To the Times (June 11), Smith conceded process: "I probably kept my head down too long in trying to deal with this internally." On the now-infamous Friday-afternoon mass email that informed world-class musicians their music director had been cut loose — some of them reportedly reading it backstage — he allowed: "It was certainly not our intention for this to be rolled out in this manner."
To The Berkshire Eagle’s Clarence Fanto (June 18) he went further in candor and not one inch further in substance.
Read that again, because it is the whole story in twenty-two words. Clunky rollout. Sound decision. He is sorry about the envelope. He is proud of the letter inside it.

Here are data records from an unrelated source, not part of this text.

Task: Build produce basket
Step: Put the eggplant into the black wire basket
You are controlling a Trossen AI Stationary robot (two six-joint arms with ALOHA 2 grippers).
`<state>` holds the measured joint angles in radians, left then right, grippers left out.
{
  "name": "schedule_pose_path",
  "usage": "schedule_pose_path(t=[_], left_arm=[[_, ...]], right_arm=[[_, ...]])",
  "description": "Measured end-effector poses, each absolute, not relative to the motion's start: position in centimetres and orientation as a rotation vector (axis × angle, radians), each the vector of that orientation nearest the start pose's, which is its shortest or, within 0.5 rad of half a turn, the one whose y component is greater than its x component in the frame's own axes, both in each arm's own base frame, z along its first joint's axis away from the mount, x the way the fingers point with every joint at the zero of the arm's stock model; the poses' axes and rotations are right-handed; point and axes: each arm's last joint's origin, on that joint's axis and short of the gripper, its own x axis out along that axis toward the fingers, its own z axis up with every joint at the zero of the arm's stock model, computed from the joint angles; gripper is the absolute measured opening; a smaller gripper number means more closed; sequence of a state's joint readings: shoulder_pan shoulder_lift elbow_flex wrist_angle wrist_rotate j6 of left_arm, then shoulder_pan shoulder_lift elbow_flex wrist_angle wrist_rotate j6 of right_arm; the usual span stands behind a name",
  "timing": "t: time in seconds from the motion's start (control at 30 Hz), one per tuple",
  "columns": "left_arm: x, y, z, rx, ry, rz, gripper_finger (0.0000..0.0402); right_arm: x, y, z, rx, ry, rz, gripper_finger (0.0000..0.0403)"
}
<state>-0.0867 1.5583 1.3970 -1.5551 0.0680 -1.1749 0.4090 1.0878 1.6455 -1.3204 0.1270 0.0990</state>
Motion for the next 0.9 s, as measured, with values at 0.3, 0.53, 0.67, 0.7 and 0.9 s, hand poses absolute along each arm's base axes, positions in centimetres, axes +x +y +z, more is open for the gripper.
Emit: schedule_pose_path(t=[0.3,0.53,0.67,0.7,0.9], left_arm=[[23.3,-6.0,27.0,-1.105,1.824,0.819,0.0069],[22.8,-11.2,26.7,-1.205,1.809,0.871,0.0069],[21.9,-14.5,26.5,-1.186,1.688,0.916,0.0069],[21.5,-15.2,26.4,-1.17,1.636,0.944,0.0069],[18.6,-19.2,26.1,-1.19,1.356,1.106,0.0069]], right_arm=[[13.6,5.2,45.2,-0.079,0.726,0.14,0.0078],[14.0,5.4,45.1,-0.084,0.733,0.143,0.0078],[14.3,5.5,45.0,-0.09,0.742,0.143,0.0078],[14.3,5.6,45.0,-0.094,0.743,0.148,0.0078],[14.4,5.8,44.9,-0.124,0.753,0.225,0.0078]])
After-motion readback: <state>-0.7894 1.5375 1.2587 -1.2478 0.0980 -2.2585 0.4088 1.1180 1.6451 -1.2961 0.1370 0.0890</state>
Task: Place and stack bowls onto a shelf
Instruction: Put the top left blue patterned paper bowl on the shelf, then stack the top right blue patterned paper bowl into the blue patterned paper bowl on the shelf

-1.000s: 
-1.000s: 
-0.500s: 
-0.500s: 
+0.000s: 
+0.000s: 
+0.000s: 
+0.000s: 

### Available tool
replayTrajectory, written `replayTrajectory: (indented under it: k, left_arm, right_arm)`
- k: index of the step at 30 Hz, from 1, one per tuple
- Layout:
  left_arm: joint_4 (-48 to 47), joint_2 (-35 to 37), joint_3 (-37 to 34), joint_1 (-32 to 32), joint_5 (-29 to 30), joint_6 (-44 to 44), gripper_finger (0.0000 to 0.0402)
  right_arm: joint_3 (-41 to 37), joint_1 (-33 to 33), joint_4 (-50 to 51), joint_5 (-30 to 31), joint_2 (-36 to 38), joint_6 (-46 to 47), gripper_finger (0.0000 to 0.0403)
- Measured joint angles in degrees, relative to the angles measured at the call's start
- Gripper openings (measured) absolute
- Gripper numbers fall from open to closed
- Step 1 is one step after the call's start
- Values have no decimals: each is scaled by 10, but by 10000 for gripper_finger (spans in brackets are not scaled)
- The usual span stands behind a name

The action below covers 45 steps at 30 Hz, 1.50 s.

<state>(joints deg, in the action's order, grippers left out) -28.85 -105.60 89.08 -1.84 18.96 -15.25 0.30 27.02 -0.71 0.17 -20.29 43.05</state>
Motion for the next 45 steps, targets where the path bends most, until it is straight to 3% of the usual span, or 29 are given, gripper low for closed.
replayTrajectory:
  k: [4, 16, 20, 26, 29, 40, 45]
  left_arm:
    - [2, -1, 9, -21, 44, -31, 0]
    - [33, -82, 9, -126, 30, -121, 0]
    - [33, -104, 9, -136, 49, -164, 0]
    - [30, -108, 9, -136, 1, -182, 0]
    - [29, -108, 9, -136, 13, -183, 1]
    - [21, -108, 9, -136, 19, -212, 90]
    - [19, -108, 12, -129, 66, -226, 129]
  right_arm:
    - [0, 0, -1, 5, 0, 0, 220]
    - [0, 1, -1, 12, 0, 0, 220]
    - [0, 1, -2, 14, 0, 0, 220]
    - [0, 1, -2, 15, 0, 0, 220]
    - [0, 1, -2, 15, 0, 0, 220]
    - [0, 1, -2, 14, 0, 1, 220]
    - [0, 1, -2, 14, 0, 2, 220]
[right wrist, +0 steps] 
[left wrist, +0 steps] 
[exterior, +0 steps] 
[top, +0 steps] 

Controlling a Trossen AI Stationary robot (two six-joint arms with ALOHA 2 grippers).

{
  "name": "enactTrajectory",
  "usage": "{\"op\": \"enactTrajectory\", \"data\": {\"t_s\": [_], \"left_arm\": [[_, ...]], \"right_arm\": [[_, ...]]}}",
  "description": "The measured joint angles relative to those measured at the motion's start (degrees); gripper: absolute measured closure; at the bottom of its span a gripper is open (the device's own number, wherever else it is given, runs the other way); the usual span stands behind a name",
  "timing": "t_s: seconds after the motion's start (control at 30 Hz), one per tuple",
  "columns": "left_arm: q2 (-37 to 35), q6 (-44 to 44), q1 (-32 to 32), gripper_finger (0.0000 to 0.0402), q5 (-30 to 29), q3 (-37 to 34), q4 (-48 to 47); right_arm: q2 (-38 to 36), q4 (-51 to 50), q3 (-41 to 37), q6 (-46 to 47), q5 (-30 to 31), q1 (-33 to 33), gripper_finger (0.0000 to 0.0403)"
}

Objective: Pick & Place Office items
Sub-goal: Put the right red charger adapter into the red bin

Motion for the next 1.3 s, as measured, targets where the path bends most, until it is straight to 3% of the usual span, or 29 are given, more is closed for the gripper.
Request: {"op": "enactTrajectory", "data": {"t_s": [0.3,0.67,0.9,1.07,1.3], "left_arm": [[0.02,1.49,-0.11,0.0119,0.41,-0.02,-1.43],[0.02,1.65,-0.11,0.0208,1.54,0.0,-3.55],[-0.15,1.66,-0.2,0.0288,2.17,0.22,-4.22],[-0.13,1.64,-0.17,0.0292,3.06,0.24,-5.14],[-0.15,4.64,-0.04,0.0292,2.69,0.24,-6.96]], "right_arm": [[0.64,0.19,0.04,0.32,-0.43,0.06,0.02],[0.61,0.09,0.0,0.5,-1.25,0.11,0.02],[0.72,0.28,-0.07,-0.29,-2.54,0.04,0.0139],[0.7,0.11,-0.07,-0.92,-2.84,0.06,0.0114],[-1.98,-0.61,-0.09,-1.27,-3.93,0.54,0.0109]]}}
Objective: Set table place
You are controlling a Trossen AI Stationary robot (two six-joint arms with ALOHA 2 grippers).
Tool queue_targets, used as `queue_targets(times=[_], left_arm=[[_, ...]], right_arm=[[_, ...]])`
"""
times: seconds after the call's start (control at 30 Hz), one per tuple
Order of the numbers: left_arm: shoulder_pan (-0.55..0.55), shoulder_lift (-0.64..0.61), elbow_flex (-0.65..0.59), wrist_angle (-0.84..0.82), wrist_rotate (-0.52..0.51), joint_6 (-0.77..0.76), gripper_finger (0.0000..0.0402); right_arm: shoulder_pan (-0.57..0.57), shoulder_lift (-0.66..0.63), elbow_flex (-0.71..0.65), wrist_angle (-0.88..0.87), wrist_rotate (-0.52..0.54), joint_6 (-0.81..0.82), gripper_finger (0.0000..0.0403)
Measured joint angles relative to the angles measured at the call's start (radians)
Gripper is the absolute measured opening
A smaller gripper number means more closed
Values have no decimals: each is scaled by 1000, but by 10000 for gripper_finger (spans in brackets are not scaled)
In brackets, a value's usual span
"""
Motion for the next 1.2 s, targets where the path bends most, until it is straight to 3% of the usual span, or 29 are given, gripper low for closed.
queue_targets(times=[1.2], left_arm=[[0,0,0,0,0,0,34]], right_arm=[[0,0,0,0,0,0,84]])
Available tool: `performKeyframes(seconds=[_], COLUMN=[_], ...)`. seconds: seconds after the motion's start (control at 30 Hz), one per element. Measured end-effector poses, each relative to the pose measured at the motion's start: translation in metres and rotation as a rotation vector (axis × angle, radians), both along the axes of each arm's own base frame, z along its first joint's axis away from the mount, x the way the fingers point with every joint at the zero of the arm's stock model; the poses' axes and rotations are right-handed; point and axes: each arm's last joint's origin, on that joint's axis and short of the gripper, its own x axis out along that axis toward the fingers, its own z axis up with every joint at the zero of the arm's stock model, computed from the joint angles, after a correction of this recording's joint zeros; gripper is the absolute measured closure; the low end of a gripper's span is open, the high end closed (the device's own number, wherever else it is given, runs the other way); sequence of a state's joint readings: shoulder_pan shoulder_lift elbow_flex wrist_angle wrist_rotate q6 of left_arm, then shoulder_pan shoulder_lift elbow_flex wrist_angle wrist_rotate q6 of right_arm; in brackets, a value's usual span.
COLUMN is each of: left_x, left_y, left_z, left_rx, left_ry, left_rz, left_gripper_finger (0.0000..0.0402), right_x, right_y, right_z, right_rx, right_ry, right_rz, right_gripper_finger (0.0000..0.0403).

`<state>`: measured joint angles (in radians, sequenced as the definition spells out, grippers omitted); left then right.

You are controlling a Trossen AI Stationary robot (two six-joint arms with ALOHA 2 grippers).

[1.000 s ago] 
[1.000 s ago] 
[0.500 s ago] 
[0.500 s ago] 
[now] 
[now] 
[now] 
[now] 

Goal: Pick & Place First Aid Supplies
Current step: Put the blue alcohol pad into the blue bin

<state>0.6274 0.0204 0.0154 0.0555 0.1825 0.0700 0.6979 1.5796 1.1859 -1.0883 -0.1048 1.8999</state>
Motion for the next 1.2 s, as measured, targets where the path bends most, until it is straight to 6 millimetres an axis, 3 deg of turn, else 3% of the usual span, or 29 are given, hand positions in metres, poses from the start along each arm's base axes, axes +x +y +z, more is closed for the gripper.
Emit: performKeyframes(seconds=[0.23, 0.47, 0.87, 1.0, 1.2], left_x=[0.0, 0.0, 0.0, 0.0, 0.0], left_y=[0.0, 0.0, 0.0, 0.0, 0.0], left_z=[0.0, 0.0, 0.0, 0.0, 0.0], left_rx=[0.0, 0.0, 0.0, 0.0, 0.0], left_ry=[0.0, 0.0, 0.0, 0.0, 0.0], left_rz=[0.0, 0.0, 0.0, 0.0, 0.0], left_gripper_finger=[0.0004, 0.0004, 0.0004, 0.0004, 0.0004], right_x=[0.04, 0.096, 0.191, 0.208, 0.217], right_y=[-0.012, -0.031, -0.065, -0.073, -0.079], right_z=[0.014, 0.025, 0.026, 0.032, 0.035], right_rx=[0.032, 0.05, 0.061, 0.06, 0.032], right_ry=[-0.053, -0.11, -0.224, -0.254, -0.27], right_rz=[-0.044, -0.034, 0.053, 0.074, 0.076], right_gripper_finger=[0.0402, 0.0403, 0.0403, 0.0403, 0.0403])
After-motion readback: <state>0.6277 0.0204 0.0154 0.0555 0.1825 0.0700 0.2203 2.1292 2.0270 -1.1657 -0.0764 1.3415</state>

And then the two refusals that turn a non-apology into a wall. On bringing Nelsons back, he told the Times: "That’s off the table." On resigning: he had no intention of doing so. So the ledger, after the silence broke, reads exactly as it did before — except now it is confessed. The process was a mistake. The outcome is permanent. The man keeps his job. An apology that forecloses every consequence is not an apology. It is a press strategy wearing the vocabulary of one.
"Epic Battle": The Ideology, in His Own Words
What makes the June interviews genuinely revealing is that Smith, for the first time, described the worldview beneath the one-liner. He did not retreat to it. He planted a flag on it.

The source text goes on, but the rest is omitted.